Give the number of lines in the data below that contain "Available", with no other words.

## DATASET CONTENT
════
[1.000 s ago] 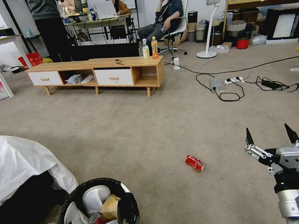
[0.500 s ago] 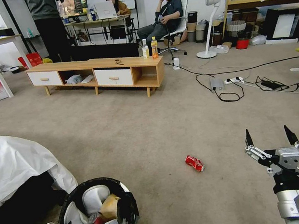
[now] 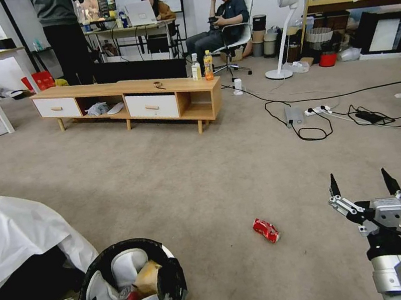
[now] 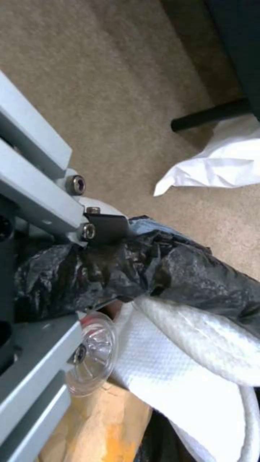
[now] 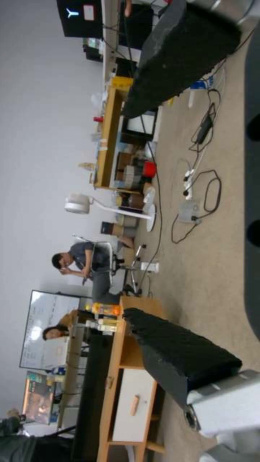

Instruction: Pick up the trash bin and place the garbage on the floor into it.

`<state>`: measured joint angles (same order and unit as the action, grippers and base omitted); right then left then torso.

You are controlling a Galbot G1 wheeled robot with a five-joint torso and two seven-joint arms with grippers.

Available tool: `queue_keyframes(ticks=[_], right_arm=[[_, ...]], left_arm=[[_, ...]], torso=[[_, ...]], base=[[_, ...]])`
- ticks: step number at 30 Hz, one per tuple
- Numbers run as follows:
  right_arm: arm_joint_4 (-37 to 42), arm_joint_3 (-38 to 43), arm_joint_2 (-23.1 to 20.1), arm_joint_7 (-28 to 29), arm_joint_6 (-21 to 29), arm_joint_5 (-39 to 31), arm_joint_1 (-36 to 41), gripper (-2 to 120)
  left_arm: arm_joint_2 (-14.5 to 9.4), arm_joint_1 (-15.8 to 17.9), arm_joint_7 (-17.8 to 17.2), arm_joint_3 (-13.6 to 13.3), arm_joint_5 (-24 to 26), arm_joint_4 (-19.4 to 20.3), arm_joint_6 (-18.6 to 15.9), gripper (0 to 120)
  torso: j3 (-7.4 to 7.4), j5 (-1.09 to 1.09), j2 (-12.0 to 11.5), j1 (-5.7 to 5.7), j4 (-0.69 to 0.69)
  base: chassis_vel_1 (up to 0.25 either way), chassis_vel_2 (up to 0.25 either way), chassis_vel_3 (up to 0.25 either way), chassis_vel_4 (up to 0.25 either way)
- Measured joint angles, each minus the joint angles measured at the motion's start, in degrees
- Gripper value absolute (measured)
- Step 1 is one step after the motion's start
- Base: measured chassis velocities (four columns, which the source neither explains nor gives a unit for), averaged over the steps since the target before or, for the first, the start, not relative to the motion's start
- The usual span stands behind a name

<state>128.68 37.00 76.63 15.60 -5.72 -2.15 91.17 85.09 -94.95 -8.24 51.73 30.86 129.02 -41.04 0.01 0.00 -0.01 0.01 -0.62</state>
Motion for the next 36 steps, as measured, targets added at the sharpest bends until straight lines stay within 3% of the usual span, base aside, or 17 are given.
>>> queue_keyframes(ticks=[13,36], right_arm=[[-0.13,0.13,-0.21,0.05,-0.3,-0.04,-0.08,100],[0.26,0.66,-0.55,-0.19,-0.24,-0.09,0.24,100]], left_arm=[[-0.02,-0.09,0.05,-0.03,-0.01,0.13,-0.03,3],[-0.15,-0.49,0.08,0.0,0.01,0.75,-0.09,3]], torso=[[0.01,0.0,0.0,0.01,0.0],[-0.01,-0.01,0.01,0.0,-0.01]], base=[[-0.1,0.1,0.1,-0.101],[-0.035,0.037,0.032,-0.038]])
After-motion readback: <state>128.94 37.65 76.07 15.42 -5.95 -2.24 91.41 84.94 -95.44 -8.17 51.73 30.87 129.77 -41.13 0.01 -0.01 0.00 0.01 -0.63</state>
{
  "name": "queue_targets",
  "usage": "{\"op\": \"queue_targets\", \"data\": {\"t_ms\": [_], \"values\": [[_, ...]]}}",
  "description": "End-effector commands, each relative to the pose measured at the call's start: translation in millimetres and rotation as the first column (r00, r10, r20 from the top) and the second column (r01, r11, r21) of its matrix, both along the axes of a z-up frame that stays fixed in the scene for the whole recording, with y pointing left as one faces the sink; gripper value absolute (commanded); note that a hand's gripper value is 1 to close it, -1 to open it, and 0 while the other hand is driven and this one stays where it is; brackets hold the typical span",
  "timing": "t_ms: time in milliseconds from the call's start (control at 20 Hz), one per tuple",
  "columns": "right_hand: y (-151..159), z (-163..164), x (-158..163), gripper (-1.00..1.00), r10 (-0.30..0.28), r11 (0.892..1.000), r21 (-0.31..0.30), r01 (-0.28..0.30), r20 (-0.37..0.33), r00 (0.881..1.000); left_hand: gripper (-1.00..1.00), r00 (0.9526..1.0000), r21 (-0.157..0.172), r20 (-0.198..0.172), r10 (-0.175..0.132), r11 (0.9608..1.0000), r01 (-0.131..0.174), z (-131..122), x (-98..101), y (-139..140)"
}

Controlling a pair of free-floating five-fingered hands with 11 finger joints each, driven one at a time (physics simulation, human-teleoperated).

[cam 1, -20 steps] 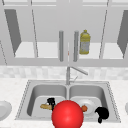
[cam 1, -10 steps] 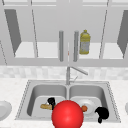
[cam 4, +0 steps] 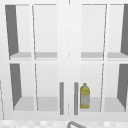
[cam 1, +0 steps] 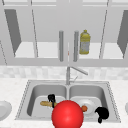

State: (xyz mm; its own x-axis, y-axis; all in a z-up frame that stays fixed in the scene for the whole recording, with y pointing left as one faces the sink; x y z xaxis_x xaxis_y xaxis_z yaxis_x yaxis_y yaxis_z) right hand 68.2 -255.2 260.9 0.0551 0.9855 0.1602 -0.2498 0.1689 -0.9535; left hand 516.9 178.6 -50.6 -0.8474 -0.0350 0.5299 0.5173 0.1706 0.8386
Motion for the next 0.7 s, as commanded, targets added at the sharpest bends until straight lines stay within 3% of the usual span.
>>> {"op": "queue_targets", "data": {"t_ms": [0,250,400,650], "values": [[0.0,0.0,0.0,0.00,0.000,1.000,0.000,0.000,0.000,1.000,1.00,1.0000,0.059,-0.003,-0.003,0.9983,0.004,24.3,0.0,0.0],[0.0,0.0,0.0,0.00,0.000,1.000,0.000,0.000,0.000,1.000,1.00,0.9995,0.042,-0.030,0.002,0.9991,-0.001,57.4,-2.7,0.3],[0.0,0.0,0.0,0.00,0.000,1.000,0.000,0.000,0.000,1.000,1.00,1.0000,0.033,-0.008,0.002,0.9995,-0.002,75.4,-6.8,0.5],[0.0,0.0,0.0,0.00,0.000,1.000,0.000,0.000,0.000,1.000,1.00,1.0000,0.021,-0.005,0.003,0.9998,-0.003,100.1,-5.1,0.5]]}}
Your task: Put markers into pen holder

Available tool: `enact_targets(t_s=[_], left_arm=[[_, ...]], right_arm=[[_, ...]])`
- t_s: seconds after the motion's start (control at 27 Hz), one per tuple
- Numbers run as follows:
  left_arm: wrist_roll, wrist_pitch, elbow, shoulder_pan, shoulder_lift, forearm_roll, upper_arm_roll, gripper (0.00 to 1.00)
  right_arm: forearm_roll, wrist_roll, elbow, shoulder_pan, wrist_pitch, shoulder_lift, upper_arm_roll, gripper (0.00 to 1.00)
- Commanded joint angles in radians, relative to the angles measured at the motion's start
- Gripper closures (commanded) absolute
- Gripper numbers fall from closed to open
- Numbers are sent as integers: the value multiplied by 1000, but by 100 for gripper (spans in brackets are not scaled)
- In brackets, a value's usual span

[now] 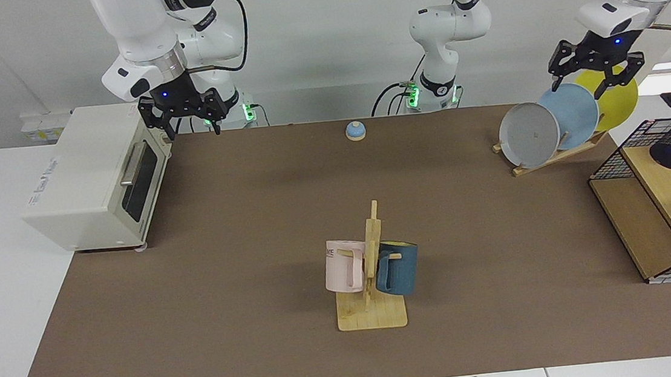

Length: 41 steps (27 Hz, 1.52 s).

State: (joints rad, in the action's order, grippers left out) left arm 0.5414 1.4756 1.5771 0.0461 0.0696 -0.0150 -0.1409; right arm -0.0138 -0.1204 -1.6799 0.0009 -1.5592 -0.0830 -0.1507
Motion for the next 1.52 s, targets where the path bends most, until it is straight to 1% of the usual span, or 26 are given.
enact_targets(t_s=[0.0,0.18,0.3,0.44,0.67,0.85,1.0,1.15,1.48], left_arm=[[-127,-24,5,14,24,26,38,0],[-264,-46,-9,11,9,81,75,0],[-276,-61,-38,8,6,70,113,0],[-287,-52,-45,6,-4,56,129,0],[-305,-60,-124,8,-56,67,129,0],[-308,-60,-143,6,-65,72,124,1],[-308,-61,-146,6,-70,67,122,1],[-307,-54,-138,6,-56,56,126,0],[-304,-57,-126,-15,-51,55,135,0]], right_arm=[[-18,18,-26,-16,-30,-17,-6,0],[-18,18,-26,-15,-30,-17,-6,0],[-18,18,-26,-16,-30,-17,-6,0],[-18,18,-26,-16,-30,-17,-6,0],[-18,18,-26,-16,-30,-17,-6,0],[-18,18,-26,-15,-30,-17,-6,0],[-18,18,-26,-15,-30,-17,-6,0],[-18,18,-26,-15,-30,-17,-6,0],[-18,18,-26,-16,-30,-17,-6,0]])
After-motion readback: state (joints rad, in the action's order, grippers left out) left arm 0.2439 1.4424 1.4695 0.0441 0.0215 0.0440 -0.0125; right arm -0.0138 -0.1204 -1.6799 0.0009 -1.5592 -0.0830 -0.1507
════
## RESPONSE TO THIS TASK
2